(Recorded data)
————————

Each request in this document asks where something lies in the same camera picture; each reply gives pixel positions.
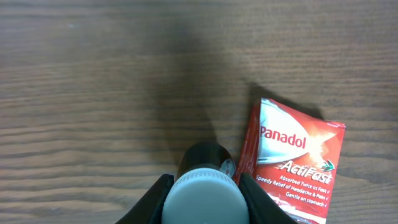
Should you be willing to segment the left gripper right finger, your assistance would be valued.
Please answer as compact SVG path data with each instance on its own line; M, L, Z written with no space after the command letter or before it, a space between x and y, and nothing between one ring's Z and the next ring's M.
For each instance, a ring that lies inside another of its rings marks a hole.
M248 173L240 175L238 187L248 206L250 224L297 224Z

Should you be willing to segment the dark bottle white cap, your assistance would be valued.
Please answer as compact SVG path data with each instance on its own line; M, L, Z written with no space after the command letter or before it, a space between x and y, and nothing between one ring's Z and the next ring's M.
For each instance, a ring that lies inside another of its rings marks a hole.
M247 203L233 177L231 154L216 142L199 142L182 156L162 209L162 224L248 224Z

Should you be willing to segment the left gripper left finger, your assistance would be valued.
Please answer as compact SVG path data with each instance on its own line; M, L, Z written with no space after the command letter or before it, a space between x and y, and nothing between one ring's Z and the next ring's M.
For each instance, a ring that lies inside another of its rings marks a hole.
M163 206L173 184L173 175L161 175L116 224L161 224Z

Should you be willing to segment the red Panadol ActiFast box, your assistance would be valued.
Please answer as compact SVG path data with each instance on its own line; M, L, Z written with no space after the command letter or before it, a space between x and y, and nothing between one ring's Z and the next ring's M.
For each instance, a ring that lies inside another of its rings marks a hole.
M325 224L345 129L262 98L253 107L234 180L249 174L297 223Z

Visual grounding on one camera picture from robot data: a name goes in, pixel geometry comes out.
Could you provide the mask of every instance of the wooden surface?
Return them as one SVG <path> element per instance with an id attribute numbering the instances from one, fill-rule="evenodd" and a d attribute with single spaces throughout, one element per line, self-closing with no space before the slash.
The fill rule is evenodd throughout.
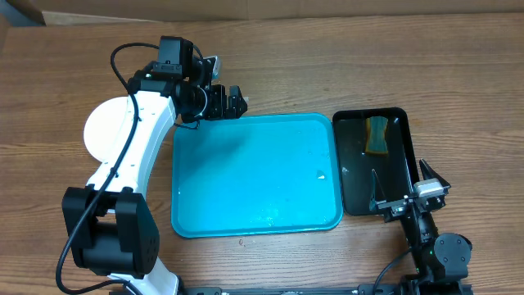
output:
<path id="1" fill-rule="evenodd" d="M 441 233 L 473 242 L 466 282 L 476 294 L 522 294 L 523 29 L 523 14 L 9 29 L 0 59 L 0 293 L 58 293 L 61 199 L 98 167 L 84 123 L 124 94 L 111 51 L 173 34 L 223 58 L 220 82 L 242 87 L 249 116 L 403 107 L 415 154 L 453 185 L 434 216 Z M 129 76 L 155 58 L 129 49 L 117 64 Z M 189 286 L 355 286 L 406 248 L 400 224 L 376 216 L 344 216 L 328 232 L 182 239 L 169 222 L 172 149 L 168 136 L 147 203 L 162 261 Z M 103 279 L 70 258 L 64 272 L 72 288 Z M 406 259 L 385 281 L 412 272 Z"/>

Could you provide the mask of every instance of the black tray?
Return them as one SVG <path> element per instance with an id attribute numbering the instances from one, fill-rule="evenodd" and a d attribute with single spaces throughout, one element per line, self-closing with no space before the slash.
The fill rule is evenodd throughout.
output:
<path id="1" fill-rule="evenodd" d="M 368 155 L 365 120 L 372 116 L 388 119 L 385 156 Z M 357 111 L 339 111 L 333 116 L 333 129 L 341 176 L 344 209 L 353 216 L 377 214 L 370 206 L 375 185 L 373 170 L 384 197 L 393 202 L 409 194 L 418 182 L 418 171 L 408 116 L 398 107 Z"/>

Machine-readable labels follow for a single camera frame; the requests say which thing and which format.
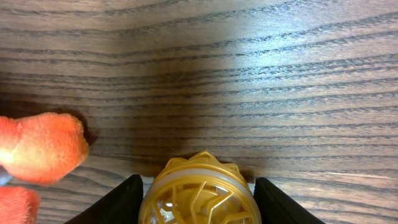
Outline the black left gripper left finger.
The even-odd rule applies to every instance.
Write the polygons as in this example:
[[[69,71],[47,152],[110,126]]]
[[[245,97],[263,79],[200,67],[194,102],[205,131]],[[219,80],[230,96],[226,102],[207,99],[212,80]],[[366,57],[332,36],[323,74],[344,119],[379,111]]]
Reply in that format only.
[[[143,196],[142,178],[139,174],[134,174],[65,224],[139,223]]]

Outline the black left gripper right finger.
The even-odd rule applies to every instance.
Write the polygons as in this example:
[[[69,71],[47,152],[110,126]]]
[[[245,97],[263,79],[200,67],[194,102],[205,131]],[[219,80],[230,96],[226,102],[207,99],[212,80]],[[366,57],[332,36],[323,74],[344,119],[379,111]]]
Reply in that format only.
[[[262,224],[325,224],[264,177],[256,179],[254,199]]]

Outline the yellow round wheel toy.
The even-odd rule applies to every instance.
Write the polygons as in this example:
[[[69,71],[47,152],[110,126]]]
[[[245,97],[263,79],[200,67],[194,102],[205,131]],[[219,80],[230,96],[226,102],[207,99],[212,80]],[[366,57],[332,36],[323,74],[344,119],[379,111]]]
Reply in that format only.
[[[239,168],[207,151],[171,158],[154,179],[139,223],[261,224],[257,203]]]

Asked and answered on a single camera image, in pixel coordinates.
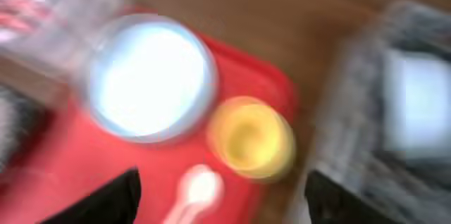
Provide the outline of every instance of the yellow bowl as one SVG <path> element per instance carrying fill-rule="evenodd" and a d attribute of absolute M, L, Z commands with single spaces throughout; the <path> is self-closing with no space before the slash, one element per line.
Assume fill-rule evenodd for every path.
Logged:
<path fill-rule="evenodd" d="M 295 149 L 283 117 L 251 97 L 236 97 L 219 107 L 209 126 L 209 141 L 224 163 L 255 179 L 281 173 Z"/>

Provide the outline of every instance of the plastic spoon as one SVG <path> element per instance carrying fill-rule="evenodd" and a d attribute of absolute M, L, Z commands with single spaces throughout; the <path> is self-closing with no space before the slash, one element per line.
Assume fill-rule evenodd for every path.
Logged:
<path fill-rule="evenodd" d="M 164 224 L 189 224 L 197 215 L 209 208 L 223 189 L 222 179 L 208 166 L 196 165 L 183 175 L 179 194 Z"/>

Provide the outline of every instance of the red item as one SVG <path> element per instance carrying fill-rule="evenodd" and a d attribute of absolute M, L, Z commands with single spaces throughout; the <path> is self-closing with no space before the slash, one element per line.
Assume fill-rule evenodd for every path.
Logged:
<path fill-rule="evenodd" d="M 296 111 L 290 81 L 273 66 L 208 37 L 201 37 L 217 63 L 218 103 L 236 96 L 256 97 L 287 121 Z M 142 197 L 136 223 L 161 223 L 178 193 L 185 171 L 205 163 L 221 174 L 224 193 L 218 206 L 197 223 L 248 223 L 264 186 L 242 178 L 211 152 L 202 123 L 190 135 L 167 144 L 134 144 L 108 134 L 74 99 L 26 158 L 4 174 L 0 222 L 36 223 L 74 204 L 105 182 L 137 166 Z"/>

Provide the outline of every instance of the white liquid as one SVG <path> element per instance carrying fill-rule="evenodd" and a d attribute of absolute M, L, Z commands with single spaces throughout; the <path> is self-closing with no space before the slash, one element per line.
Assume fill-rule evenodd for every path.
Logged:
<path fill-rule="evenodd" d="M 146 23 L 126 30 L 111 49 L 117 59 L 94 79 L 98 112 L 129 136 L 172 126 L 204 87 L 207 64 L 199 47 L 170 27 Z"/>

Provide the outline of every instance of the clear container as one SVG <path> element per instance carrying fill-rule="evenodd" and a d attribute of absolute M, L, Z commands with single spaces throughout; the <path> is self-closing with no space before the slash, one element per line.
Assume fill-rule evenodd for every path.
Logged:
<path fill-rule="evenodd" d="M 0 0 L 0 54 L 52 77 L 86 59 L 91 31 L 127 0 Z"/>

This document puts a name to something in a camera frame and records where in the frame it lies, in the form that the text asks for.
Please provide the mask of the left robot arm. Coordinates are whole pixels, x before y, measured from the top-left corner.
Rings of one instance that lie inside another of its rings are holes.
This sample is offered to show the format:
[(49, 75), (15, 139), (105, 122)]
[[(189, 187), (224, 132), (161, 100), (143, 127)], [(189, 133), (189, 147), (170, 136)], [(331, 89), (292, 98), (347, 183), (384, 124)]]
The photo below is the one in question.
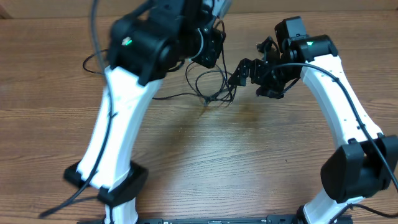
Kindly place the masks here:
[(140, 125), (166, 74), (191, 60), (213, 68), (226, 34), (214, 27), (230, 1), (146, 1), (122, 16), (109, 33), (109, 47), (95, 54), (105, 79), (90, 143), (65, 178), (80, 190), (94, 187), (104, 203), (103, 223), (136, 223), (136, 196), (148, 176), (131, 159)]

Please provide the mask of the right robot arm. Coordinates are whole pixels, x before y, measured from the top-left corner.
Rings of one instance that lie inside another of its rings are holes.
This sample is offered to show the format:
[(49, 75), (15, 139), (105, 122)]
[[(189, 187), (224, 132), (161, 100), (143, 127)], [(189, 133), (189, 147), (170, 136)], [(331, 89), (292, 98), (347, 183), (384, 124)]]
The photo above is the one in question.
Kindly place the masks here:
[(335, 152), (320, 171), (322, 189), (294, 215), (269, 215), (267, 223), (351, 223), (346, 212), (397, 184), (397, 136), (386, 136), (359, 102), (327, 35), (307, 34), (301, 17), (284, 19), (275, 37), (257, 46), (262, 59), (240, 61), (232, 86), (258, 85), (257, 96), (281, 99), (298, 81), (316, 98), (330, 127)]

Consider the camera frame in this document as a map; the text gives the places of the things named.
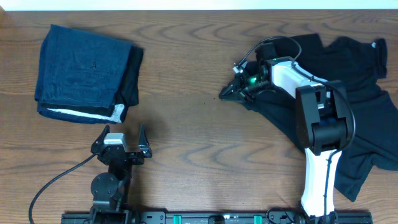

————————

REQUIRED ACTION: Take each line above that contains "something" and copy it out.

EXERCISE SOLUTION:
Each request in this document asks where something lies in the same camera picture; each reply gives pixel positions.
This document puts a name to something in a camera frame and records where in the frame it lies, in the form that the text asks for.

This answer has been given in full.